Leave the pictures aside. Retype exactly the lines from the top of the data below through the one holding "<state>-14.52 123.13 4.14".

Top of Data block

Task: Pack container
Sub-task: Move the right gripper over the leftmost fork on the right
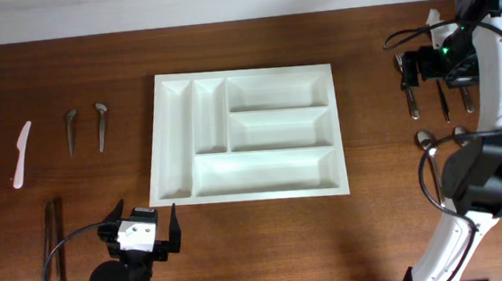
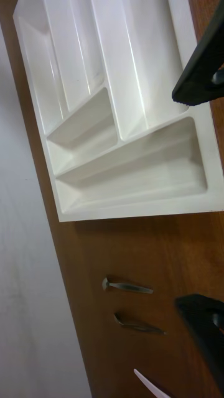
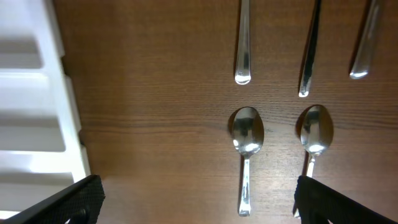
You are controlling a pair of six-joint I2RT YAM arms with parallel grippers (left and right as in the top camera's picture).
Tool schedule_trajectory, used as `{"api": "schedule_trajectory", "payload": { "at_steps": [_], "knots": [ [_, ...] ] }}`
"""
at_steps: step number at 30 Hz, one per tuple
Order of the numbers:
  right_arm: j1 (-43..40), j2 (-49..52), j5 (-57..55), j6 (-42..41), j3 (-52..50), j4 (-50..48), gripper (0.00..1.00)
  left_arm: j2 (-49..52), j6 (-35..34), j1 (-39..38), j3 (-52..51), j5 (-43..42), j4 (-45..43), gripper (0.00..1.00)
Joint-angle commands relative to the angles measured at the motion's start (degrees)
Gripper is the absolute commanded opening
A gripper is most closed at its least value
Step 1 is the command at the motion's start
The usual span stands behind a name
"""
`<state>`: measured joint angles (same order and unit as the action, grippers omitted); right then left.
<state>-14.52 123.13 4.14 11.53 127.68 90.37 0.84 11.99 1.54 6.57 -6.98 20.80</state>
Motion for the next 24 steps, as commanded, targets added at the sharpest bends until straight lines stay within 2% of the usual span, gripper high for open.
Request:
{"api": "schedule_trajectory", "payload": {
  "at_steps": [1,6,24],
  "knots": [
    [-0.5,2.27,0.2,0.55,1.33,-0.2,0.99,-0.44,0.72,0.28,-0.22,0.42,0.07,0.99],
    [-0.61,5.01,-2.1,5.53,1.09,0.11,0.99,-0.44,0.72,0.28,-0.22,0.42,0.07,0.99],
    [-1.62,7.21,-4.66,6.23,1.11,-5.68,0.99,-0.44,0.72,0.28,-0.22,0.42,0.04,0.99]
  ]
}}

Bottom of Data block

#### Solution below
Task: Pack container
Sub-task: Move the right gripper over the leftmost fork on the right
You are controlling a pair of six-joint I2RT YAM arms with parallel grippers (left and right as in the top camera's picture).
Tool schedule_trajectory, used as `{"api": "schedule_trajectory", "payload": { "at_steps": [_], "knots": [ [_, ...] ] }}`
"""
at_steps: step number at 30 Hz, one per tuple
Order of the numbers:
  right_arm: j1 (-43..40), j2 (-49..52), j5 (-57..55), j6 (-42..41), j3 (-52..50), j4 (-50..48), gripper (0.00..1.00)
  left_arm: j2 (-49..52), j6 (-35..34), j1 (-39..38), j3 (-52..51), j5 (-43..42), j4 (-45..43), gripper (0.00..1.00)
Joint-angle commands relative to the angles measured at the motion's start (degrees)
Gripper is the absolute commanded opening
A gripper is most closed at its least value
Step 1 is the command at the motion's start
The usual span stands behind a name
"""
`<state>`: measured joint angles (same order and unit as the action, grippers omitted); right then left.
<state>-14.52 123.13 4.14 11.53 127.68 90.37 0.84 11.99 1.54 6.57 -6.98 20.80</state>

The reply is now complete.